**AIM OF THE TASK:**
Each line of the data below that carries the word "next" needs to be copied.

**THE RECORDS:**

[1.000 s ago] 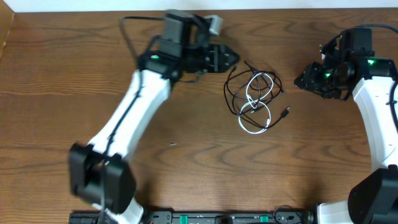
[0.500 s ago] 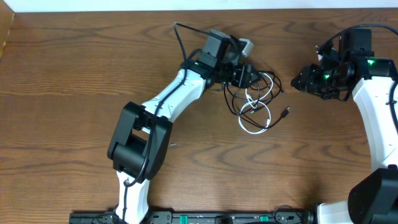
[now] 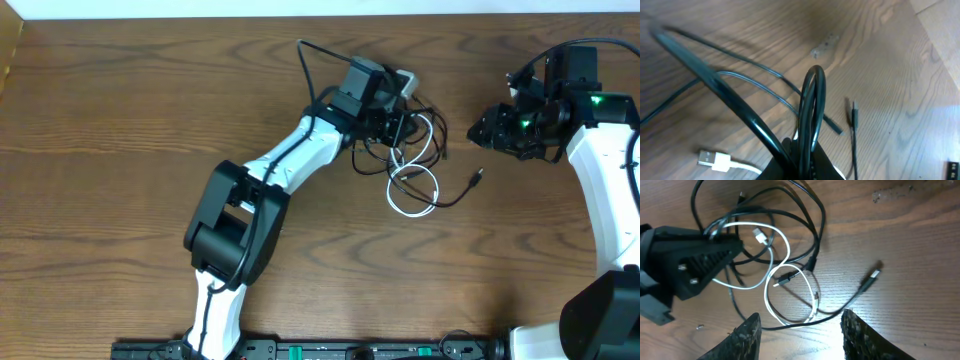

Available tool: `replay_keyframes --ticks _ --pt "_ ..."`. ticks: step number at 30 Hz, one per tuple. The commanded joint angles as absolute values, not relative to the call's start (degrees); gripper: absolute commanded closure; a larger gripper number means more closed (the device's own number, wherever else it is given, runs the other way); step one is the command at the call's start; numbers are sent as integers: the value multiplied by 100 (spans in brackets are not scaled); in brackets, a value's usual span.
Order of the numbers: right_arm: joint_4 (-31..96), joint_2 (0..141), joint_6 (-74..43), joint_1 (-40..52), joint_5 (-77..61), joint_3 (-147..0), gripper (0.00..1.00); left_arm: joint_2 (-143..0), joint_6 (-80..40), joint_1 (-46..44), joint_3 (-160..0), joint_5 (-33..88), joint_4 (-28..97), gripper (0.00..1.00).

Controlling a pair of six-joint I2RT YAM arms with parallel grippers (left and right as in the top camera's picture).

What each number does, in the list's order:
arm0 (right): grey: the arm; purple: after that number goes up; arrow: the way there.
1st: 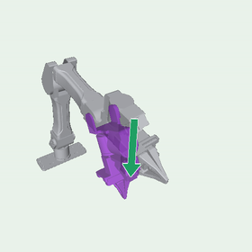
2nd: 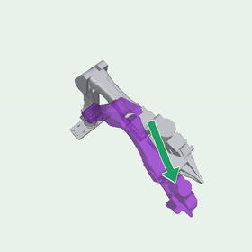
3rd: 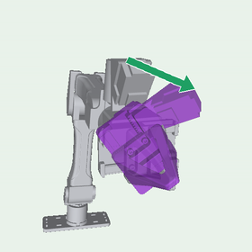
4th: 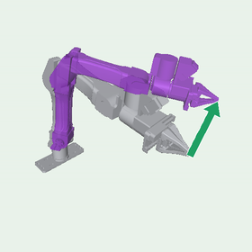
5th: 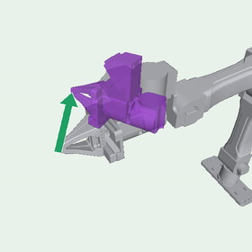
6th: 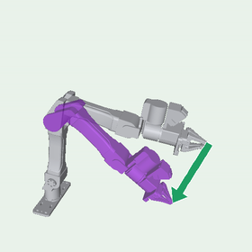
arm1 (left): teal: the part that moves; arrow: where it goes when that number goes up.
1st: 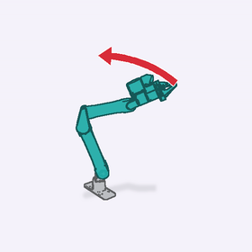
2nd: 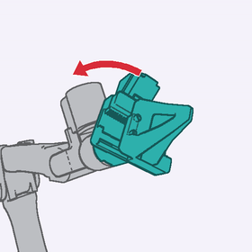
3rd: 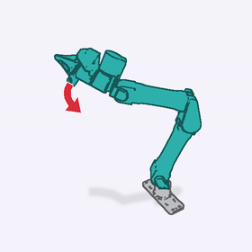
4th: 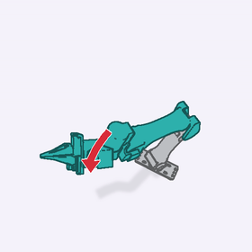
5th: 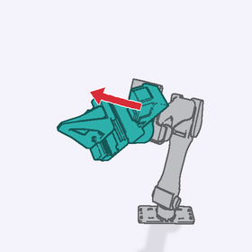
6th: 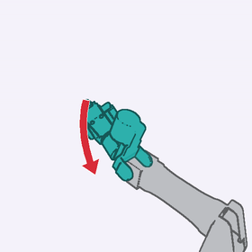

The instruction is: Untangle cables

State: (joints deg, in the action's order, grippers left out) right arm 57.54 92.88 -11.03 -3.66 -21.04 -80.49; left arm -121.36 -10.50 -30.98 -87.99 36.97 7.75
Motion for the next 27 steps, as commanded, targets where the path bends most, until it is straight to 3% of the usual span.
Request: replay_keyframes --ticks 1,13,27 --pt "5647 9174 -797 -276 -2473 -8053 54 -11478 -1385 -2884 -8842 3966 1004 92" --pt "4829 9177 -27 248 -3765 -8053 53 -10241 -2043 -2414 -8842 6558 1678 92" --pt "4215 9177 -934 257 -3955 -8053 50 -10224 -2110 -2379 -8840 6283 2373 92"
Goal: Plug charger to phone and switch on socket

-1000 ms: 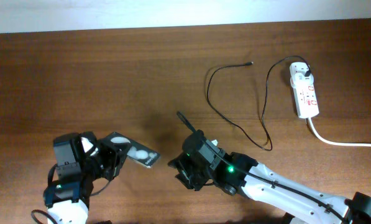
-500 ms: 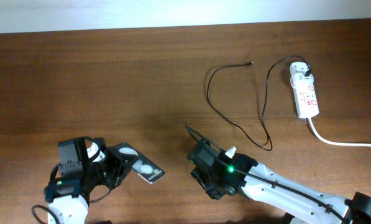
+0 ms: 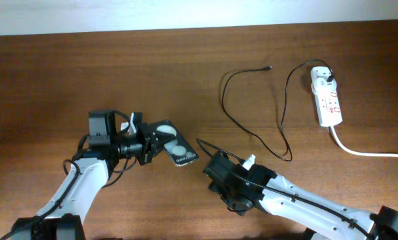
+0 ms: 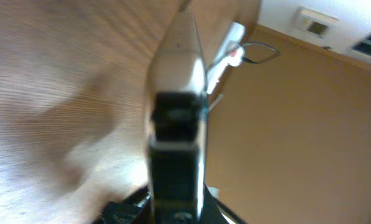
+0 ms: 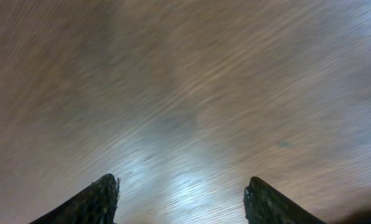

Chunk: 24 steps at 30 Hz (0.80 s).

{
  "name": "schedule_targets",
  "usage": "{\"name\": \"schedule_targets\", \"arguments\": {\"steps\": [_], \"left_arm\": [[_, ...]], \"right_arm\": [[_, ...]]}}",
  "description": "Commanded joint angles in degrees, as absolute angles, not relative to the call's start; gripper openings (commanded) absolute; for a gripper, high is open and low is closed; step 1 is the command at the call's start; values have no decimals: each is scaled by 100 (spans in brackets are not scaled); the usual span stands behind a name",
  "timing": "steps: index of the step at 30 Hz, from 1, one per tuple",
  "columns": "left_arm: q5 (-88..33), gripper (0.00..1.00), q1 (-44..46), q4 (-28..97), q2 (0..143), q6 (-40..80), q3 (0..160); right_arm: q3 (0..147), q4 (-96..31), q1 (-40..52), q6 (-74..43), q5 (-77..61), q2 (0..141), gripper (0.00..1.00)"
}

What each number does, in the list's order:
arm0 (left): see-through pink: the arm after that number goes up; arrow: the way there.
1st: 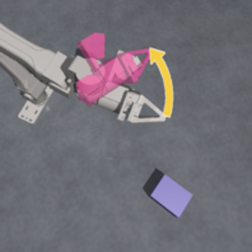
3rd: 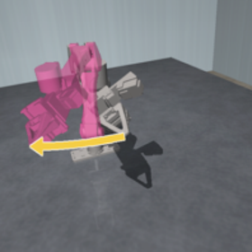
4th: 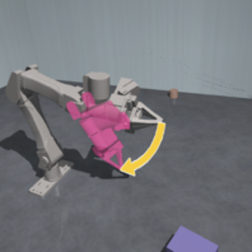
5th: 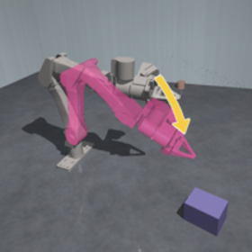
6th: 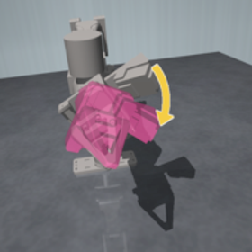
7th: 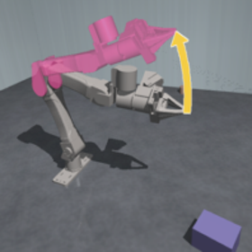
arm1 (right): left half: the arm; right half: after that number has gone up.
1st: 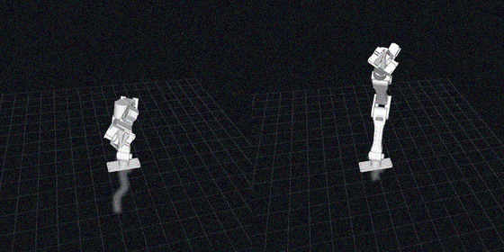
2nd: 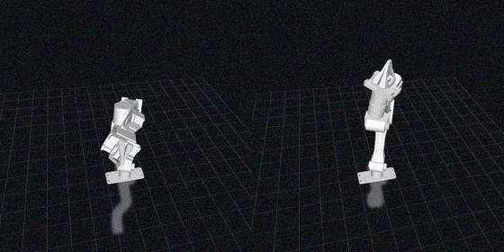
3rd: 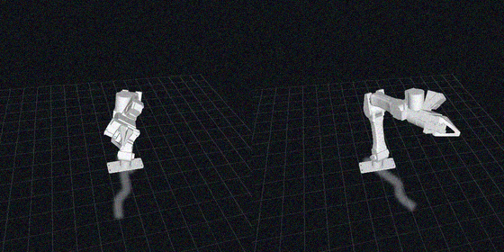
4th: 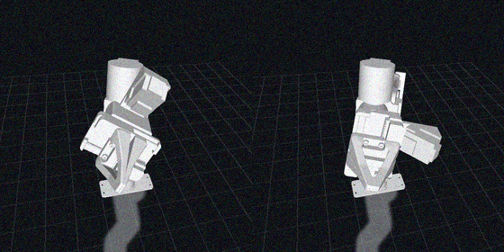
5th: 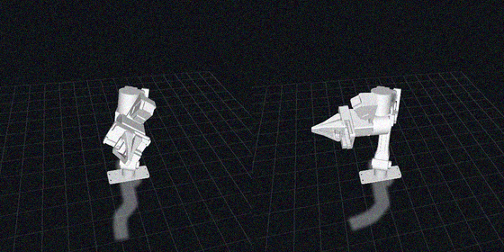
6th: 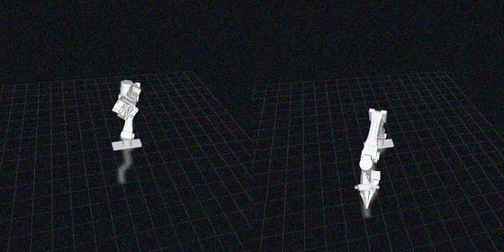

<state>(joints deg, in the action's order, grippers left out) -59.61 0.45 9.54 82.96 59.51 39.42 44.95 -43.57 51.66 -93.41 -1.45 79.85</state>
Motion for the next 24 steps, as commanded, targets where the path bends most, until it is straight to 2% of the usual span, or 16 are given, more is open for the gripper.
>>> {"name": "schedule_targets", "arguments": {"steps": [1,4,7,11,15,18,24], "left_arm": [[-7168,0,-19,899,8294,6128,4425],[-7874,0,-54,899,8294,6125,4484],[-8219,0,-54,897,8294,6110,4484],[-8232,0,-54,899,8294,6055,4484],[-8230,0,-54,899,8294,5859,4484],[-8281,0,-54,899,8294,5846,4484],[-8468,0,-54,897,8294,5846,4484]], "right_arm": [[4495,-4501,5201,-9321,388,7933,69],[4495,-4504,5201,-9321,587,7933,88],[4495,-4744,5205,-9321,604,7935,99],[4504,-4777,5177,-8989,882,7933,99],[4877,-4779,4672,-7808,829,7933,99],[4941,-4792,4296,-7797,821,7935,99],[4941,-4794,4268,-7797,821,7935,99]]}}
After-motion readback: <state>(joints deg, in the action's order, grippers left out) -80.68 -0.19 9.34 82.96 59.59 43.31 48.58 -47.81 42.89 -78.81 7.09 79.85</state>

**ANSWER FOR THIS EXERCISE:**
Motion for the next 27 steps, as commanded, targets where the path bends most, until it is straight to 3% of the usual span.
Motion for the next 24 steps, as commanded, targets where the path bends most, until it is straight to 2% of the usual span, or 16 are given, more is open for the gripper.

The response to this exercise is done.